Three critical needs in data center security
Visibility
When securing the data center, there needs to be visibility of users, devices, networks, applications, workloads, and processes. Visibility makes it easier to detect performance bottlenecks, which informs capacity planning. It can speed attack-detection and make it easier to identify malicious insiders who are attempting to steal sensitive data or disrupt operations.
Visibility also improves post-incident response times and forensics, which can uncover the extent to which critical systems were breached and determine what information was stolen.
Segmentation
Segmentation reduces the scope of an attack by limiting its ability to spread through the data center from one resource to another. For servers on delayed patch cycles, segmentation is an important tool. It reduces the possibility that a vulnerability will be exploited before adequate patch qualification and deployment into production is complete. For legacy systems, segmentation is critical to protect resources that don't receive maintenance releases or patch updates.
Many attacks focus on having direct access to a system to compromise it through application vulnerabilities, unsecured ports, or denial-of-service (DoS) attacks.
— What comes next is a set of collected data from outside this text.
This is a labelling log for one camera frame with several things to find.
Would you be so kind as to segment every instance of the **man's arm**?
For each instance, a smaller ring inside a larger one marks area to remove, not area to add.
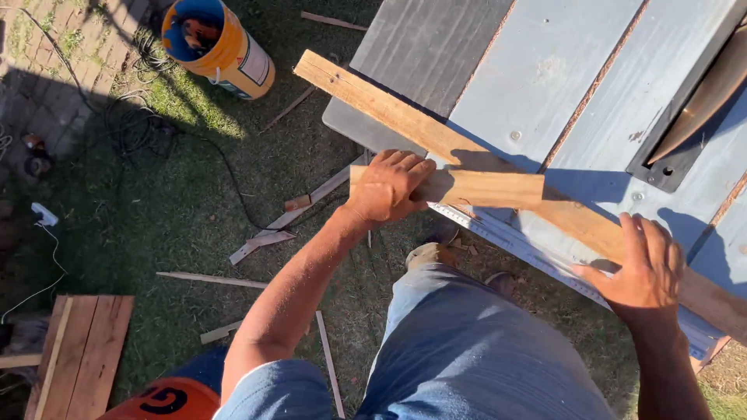
[[[687,337],[677,323],[682,251],[655,222],[623,213],[620,224],[625,241],[622,269],[612,278],[589,266],[574,270],[599,290],[630,329],[641,368],[638,416],[712,419],[690,365]]]
[[[435,162],[412,152],[385,150],[373,159],[354,195],[283,267],[247,313],[226,356],[223,404],[246,373],[293,356],[332,272],[368,230],[427,208],[409,196],[435,168]]]

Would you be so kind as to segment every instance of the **right hand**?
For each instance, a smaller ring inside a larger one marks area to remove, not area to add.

DoS attacks crash the system and allow the attacker to gain admin control and install malicious code to continue the breach. If the hacker can't gain access to a high-value asset in the data center, many attacks can be prevented rather than continue until detection or system compromise.
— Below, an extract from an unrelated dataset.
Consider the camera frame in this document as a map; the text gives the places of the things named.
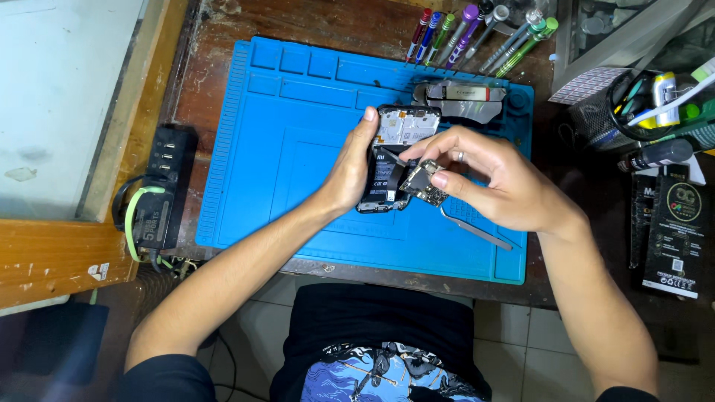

For some industries, like utilities, advanced persistent threats are a way of life. It is almost impossible to defend against this type of attack 100 percent of the time, but segmentation is a valuable tool to slow down the hacker and give security teams time to identify the problem, limit exposure, and respond to the attack.
Threat protection
All data centers need to protect their applications and data from an increasing number of sophisticated threats and global attacks. All organizations are under threat of attack, and many have been breached but are unaware of it.
Protecting the modern data center is a challenge for security teams. Workloads are constantly moving across physical data centers and multicloud environments. That's why the underlying security policies must dynamically change to help enable real-time policy enforcement and security orchestration that follows the workload everywhere. In a data center with multiple customers, such as a public cloud environment, one customer may attempt to compromise another's server to steal proprietary information or tamper with records.
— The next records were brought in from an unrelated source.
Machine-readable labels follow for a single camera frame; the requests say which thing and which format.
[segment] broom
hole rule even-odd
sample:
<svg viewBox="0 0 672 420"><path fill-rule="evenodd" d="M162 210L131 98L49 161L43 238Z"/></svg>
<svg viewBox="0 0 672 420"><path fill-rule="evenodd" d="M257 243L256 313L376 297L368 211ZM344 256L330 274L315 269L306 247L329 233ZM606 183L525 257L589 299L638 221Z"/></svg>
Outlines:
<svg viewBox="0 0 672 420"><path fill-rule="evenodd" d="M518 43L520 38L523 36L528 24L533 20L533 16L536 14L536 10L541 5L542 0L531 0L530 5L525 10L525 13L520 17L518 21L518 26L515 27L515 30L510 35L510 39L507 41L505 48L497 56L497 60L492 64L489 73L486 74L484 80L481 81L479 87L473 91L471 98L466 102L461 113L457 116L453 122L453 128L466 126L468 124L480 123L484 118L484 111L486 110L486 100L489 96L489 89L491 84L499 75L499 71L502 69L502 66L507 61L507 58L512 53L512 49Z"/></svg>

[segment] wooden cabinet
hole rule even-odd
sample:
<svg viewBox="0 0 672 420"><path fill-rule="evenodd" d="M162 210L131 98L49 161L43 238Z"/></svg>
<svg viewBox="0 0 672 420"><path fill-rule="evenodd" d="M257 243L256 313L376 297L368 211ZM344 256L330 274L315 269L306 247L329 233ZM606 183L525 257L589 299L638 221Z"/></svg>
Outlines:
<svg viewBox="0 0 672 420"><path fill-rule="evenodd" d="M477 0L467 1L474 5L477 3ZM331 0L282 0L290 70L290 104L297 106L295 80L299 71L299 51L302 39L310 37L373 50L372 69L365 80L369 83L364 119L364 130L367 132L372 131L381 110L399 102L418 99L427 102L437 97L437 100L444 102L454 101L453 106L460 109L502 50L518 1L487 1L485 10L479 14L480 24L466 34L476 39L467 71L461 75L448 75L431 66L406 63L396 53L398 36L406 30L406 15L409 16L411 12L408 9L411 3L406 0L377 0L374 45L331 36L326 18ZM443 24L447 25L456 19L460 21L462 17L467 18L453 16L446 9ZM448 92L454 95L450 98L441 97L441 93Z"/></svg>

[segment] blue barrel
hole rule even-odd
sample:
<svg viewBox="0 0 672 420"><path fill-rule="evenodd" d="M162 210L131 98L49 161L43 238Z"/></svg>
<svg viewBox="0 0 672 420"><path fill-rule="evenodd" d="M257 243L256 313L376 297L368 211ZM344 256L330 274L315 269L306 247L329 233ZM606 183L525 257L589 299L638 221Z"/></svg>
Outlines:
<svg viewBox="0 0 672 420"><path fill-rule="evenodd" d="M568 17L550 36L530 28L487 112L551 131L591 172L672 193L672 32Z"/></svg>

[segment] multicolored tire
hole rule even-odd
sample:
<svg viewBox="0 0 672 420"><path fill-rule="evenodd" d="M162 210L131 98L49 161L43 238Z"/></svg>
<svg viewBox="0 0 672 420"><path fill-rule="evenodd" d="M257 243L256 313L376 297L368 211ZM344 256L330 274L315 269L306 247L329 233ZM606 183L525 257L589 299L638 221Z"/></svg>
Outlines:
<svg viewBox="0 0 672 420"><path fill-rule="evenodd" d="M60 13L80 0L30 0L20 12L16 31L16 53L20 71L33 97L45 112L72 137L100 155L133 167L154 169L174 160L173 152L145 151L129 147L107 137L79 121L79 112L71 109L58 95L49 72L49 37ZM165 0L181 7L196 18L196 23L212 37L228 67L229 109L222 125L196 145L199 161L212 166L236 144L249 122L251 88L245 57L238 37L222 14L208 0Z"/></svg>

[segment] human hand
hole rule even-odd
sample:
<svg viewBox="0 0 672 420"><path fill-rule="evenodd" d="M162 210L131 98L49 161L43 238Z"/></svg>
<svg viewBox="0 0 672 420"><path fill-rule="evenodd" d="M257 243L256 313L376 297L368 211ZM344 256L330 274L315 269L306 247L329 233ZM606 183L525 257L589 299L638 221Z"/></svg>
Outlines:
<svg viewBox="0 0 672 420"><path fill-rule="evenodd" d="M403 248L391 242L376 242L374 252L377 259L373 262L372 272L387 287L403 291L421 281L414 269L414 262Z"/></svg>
Mobile and web applications can strengthen customer loyalty, but they increase the attack surface and create another avenue for exploitation. Employees may unwittingly compromise the business and contribute to a data breach. Hackers often begin by gaining access to an employee's authentication credentials. They do this by infecting an endpoint device with malware or using phishing or other social engineering techniques to trick users into supplying their credentials. The hacker can now gain "authorized" access to a server or servers within the data center, access more user accounts, and continue toward the target server where the data theft occurs.
You can mitigate the business disruption and impact from a breach by deploying comprehensive, integrated security products that work together in an automated process. This streamlines threat protection, detection, and mitigation.